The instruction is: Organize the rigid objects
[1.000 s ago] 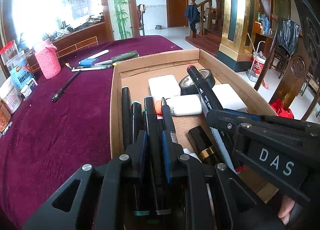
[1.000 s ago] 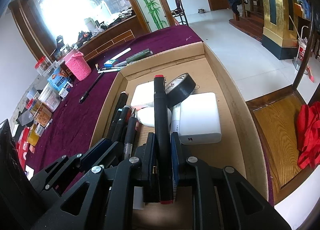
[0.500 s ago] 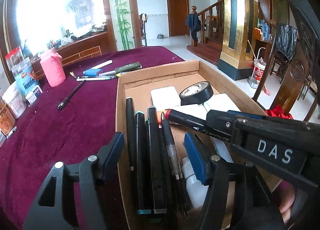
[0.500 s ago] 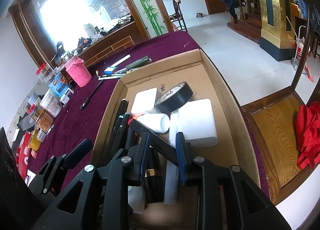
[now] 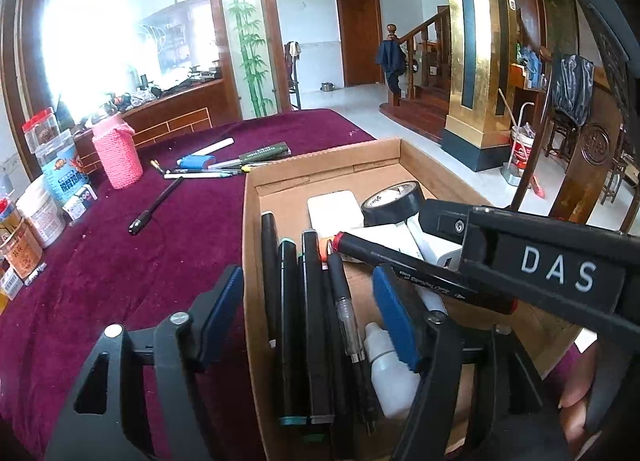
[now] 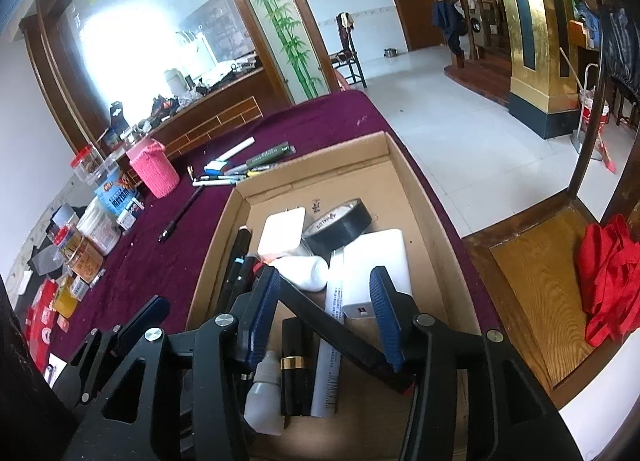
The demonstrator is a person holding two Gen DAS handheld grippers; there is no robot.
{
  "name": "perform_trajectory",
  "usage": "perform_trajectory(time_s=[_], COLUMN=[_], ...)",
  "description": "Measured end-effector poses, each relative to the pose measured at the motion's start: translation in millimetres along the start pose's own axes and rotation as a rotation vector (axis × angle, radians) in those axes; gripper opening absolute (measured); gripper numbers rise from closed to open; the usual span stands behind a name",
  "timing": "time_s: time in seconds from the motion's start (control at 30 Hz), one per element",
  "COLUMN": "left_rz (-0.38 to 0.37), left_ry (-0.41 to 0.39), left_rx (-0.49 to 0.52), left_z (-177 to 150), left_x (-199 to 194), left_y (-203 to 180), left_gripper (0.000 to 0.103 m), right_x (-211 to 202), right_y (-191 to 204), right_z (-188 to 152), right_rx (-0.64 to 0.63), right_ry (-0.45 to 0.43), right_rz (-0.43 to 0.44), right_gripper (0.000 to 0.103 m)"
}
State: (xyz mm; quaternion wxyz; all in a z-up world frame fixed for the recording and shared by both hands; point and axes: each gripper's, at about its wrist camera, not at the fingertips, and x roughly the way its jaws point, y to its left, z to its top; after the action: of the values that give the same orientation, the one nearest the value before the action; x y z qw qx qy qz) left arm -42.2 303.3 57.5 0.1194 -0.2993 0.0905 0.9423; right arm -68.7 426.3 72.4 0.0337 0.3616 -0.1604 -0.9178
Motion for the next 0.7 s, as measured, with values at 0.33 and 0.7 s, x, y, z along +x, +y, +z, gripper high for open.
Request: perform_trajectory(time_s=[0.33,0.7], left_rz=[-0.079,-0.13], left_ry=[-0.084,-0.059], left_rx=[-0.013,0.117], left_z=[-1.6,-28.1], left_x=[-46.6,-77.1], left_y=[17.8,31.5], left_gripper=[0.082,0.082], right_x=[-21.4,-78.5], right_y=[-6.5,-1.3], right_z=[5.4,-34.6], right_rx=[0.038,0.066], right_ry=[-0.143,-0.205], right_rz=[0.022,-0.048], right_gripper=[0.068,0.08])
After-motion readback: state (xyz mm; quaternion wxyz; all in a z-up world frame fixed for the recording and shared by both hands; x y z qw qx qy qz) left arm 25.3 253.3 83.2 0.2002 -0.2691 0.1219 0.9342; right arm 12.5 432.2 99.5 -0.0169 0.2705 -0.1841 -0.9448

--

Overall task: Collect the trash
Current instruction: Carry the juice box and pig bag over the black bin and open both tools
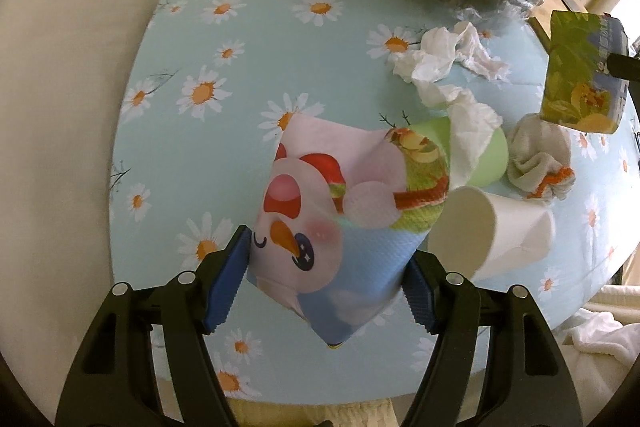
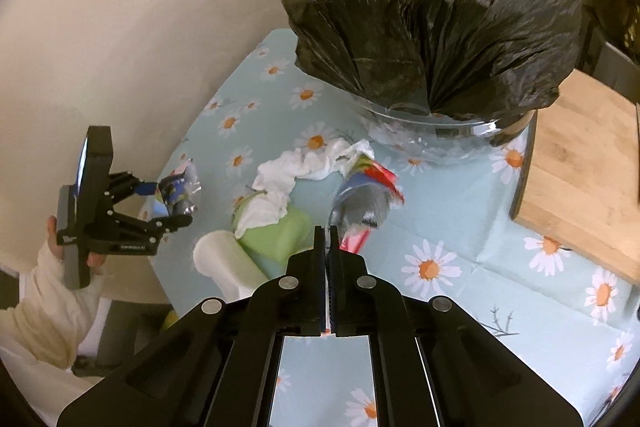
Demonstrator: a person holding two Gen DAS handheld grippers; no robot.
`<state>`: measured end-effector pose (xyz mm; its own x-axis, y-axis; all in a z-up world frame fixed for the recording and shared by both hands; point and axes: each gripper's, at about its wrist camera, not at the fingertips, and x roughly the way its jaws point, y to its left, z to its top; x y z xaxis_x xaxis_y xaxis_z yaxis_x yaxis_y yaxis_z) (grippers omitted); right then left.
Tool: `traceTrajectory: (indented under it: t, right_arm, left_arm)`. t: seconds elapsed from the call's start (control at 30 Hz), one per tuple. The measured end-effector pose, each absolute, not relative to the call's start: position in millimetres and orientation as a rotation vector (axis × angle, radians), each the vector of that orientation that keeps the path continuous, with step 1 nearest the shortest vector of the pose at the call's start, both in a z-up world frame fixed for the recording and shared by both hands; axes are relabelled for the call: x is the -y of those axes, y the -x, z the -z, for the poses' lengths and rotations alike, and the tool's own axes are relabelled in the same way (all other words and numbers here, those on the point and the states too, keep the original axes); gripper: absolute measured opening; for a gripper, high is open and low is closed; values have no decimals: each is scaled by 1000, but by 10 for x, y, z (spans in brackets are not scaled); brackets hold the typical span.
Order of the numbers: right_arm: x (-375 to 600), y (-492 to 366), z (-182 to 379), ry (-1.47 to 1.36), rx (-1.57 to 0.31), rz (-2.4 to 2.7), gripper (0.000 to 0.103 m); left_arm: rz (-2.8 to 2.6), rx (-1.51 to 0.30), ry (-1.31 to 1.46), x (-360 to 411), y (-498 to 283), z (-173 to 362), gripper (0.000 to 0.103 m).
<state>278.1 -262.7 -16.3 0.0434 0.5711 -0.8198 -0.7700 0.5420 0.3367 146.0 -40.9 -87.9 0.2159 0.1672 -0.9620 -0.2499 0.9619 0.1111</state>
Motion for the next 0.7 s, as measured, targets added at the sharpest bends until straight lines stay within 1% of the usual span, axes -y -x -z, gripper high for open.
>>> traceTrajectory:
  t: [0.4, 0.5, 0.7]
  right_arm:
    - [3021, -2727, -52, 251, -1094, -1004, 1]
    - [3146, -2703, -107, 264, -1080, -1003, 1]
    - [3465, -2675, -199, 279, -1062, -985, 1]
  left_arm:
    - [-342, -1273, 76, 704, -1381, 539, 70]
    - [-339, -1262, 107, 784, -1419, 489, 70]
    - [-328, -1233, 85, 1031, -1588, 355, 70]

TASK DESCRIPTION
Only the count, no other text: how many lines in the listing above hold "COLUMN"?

WRITTEN ANSWER
2